◆ **About this task**: Exact duplicates of the lines from the top of the data through the line containing "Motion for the" are needed, with every picture left out.
----------------
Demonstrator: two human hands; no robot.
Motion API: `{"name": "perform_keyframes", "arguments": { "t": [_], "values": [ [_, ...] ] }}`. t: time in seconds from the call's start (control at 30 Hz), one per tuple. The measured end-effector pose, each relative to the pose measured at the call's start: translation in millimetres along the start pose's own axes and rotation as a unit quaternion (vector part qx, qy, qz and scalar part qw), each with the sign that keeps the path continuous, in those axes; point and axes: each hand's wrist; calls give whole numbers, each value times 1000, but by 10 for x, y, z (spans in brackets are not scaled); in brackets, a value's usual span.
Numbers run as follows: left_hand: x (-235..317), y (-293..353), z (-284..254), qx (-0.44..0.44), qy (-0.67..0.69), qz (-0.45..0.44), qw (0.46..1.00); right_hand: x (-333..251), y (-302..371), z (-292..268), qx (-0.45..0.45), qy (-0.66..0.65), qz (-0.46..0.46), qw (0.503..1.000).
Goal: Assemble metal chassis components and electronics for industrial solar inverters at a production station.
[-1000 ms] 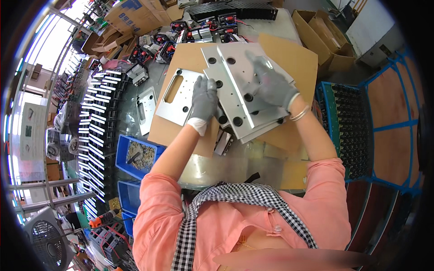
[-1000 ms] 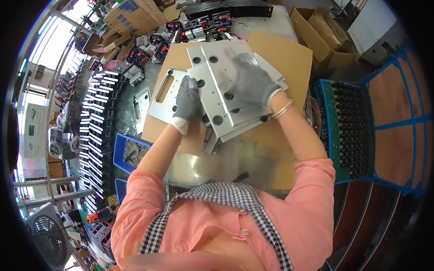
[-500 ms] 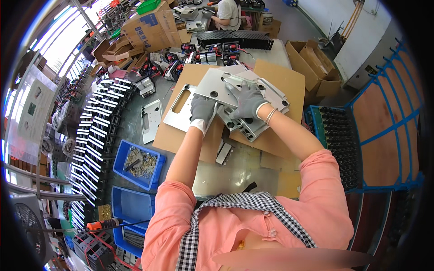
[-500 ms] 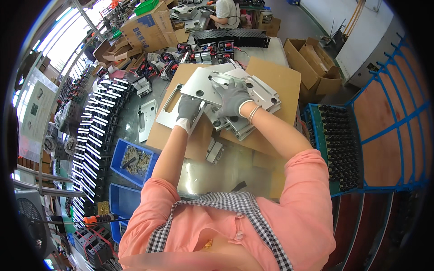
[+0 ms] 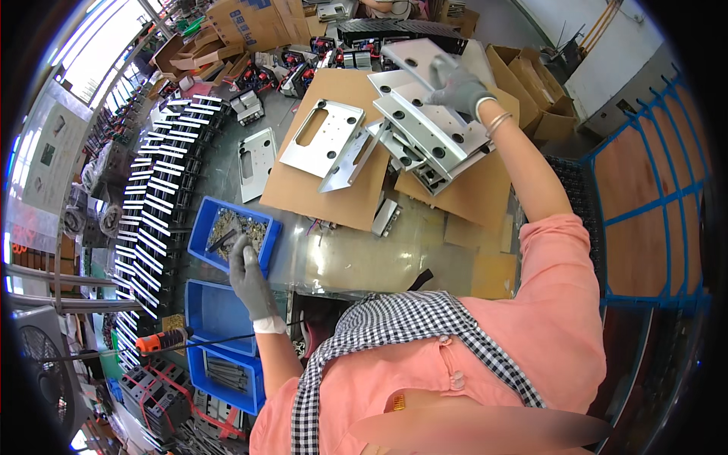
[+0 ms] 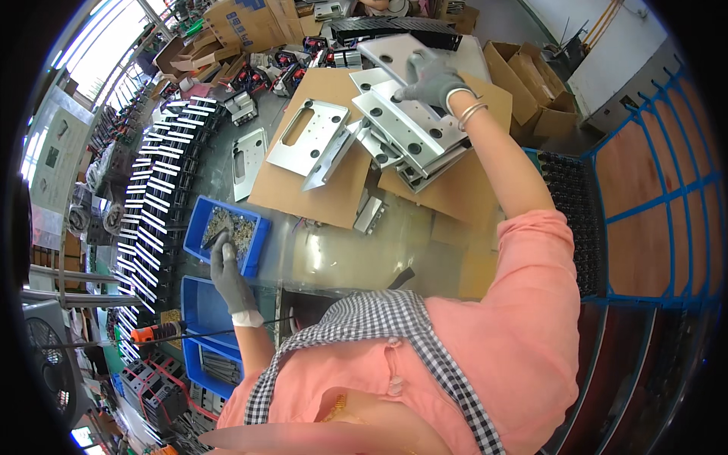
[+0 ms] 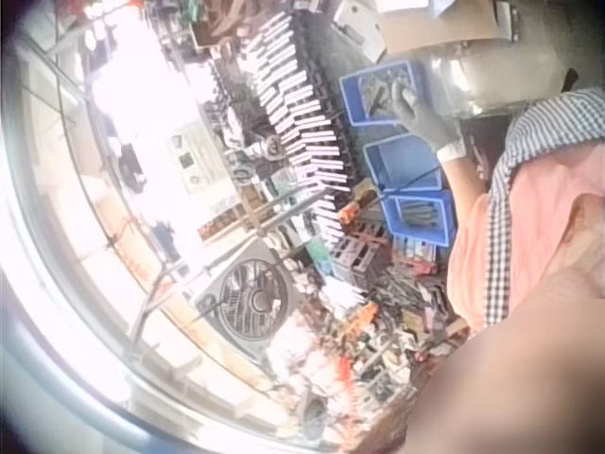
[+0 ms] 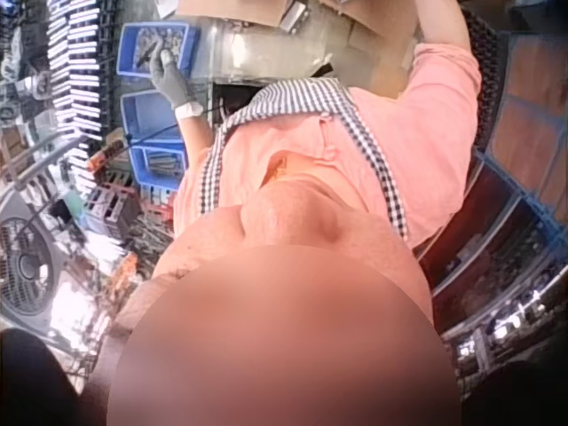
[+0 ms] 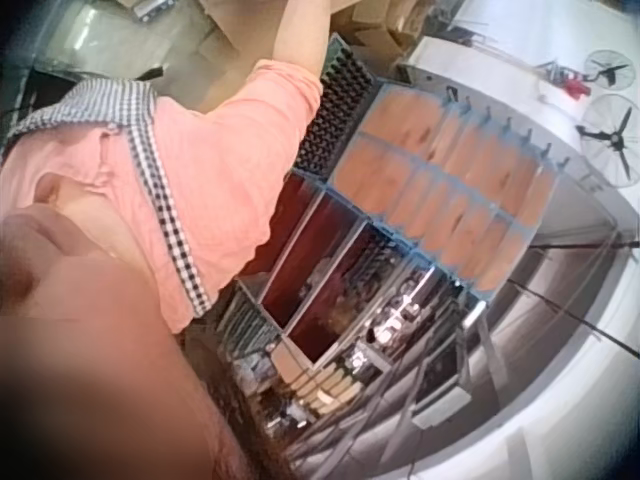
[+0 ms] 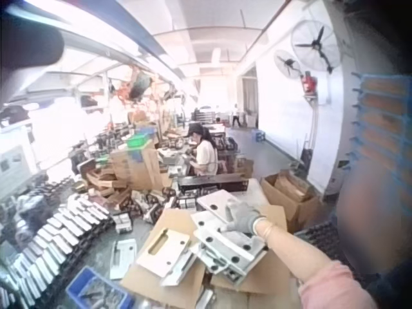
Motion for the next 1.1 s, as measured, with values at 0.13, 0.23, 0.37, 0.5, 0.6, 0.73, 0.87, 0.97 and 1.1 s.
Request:
{"name": "perform_keyframes", "arguments": {
  "t": [0.13,0.23,0.37,0.5,0.6,0.73,0.87,0.97,1.1],
  "values": [
    [-116,397,-232,-13,20,-32,999,-43,94,411,-132,80,-6,988],
    [-154,645,-426,0,37,-51,998,-16,-25,293,-131,64,-23,989],
    [-144,829,-737,45,47,-54,996,-48,-125,-99,-27,-41,16,999],
    [-136,961,-1028,92,-4,-45,995,-397,-31,12,-39,-1,-93,995],
    [-168,1045,-1121,108,13,-35,993,-576,206,422,-136,129,15,982],
    [-191,1172,-1162,129,37,-35,990,-541,50,436,-116,83,-38,989],
    [-173,1270,-1221,152,37,-47,987,-277,-206,117,-49,-43,-83,994],
    [-162,1299,-1268,167,23,-50,984,-103,-239,167,-84,-41,40,995],
    [-197,1295,-1254,166,23,-43,985,11,-213,500,-87,13,35,995]
  ]
}}
Point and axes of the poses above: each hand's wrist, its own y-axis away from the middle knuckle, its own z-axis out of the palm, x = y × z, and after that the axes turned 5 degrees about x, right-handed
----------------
◆ **Written answer**:
Demonstrator: two human hands; no robot.
Motion API: `{"name": "perform_keyframes", "arguments": { "t": [_], "values": [ [_, ...] ] }}`. t: time in seconds from the call's start (control at 30 Hz), one per tuple. The measured end-effector pose, each relative to the pose measured at the call's start: translation in millimetres along the start pose's own axes and rotation as a unit quaternion (vector part qx, qy, qz and scalar part qw), each with the sign that keeps the path continuous, in those axes; point and axes: each hand's wrist; calls give whole numbers, each value times 1000, but by 10 for x, y, z (spans in brackets are not scaled); in brackets, a value's usual span.
Numbers run as follows: left_hand: x (-235..317), y (-293..353), z (-284..254), qx (-0.44..0.44), qy (-0.67..0.69), qz (-0.45..0.44), qw (0.46..1.00); right_hand: x (-333..251), y (-302..371), z (-292..268), qx (-0.45..0.45), qy (-0.66..0.65), qz (-0.46..0.46), qw (0.503..1.000).
Goal: Assemble metal chassis components and electronics for industrial solar inverters at a production station.
[-1000 ms] 
[-1000 ms] 
[-500 ms] 
[-500 ms] 
[+0 ms] 
[+0 ms] 
[+0 ms] 
[+0 ms] 
[+0 ms] 
[+0 ms] 
Motion for the next 1.1 s, as measured, with values at 0.13, 0.23, 0.37, 0.5, 0.6, 0.73, 0.87, 0.97 and 1.1 s.

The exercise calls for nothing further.